I'm writing to follow up on the discussion of a Dask feature branch at last week's development meeting. I wanted to summarize the plan to move forward with a Dask feature branch, add some additional notes and make sure everyone has a chance for initial feedback before we move forward with creating a feature branch.
Generally, the plan is to:
1. create a feature branch named `dask`
2a. submit dask-specific PRs to `dask` feature branch
2b. submit general PRs that come up in dask development to `main`
3. weekly (at a minimum, more frequent cadence is welcome) merges of `main` into `dask` branch
The use of a feature branch will allow PR review throughout development, avoiding a massive review when finally merging the `dask` branch back into `main`. It also allows multiple developers to work on Dask development more easily.
Some extra notes and clarification:
Dask-specific vs general PRs:
Some changes to add dask support may be better as PRs to `main`. These changes should be non-breaking and not rely on Dask itself.
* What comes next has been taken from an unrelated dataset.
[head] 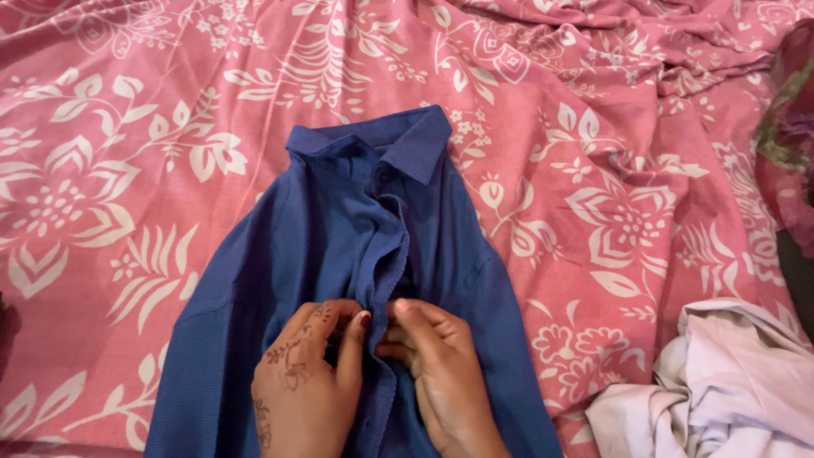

For example, PR 2934 (https://github.com/yt-project/yt/pull/2934 ) added pickle support to some selection objects to help with Dask development but it has general applicability so was submitted to `main`. If it's not clear whether a PR is general enough, it should be submitted to the `dask` branch and reviewers can suggest re-targeting to `main` if general enough.
Feature branch name:
I'm using `dask` everywhere here… but it could be more exciting. `thedaskening` perhaps (credit to Madicken for this name!)? Feedback on feature branch name is encouraged :)
Current development makes Dask a hard dependency, but a full Dask install is not required. At present the minimal install requires the `array`, `distributed` and `delayed` dependency sets. e.g.,
python -m pip install "dask[array,delayed,distributed]"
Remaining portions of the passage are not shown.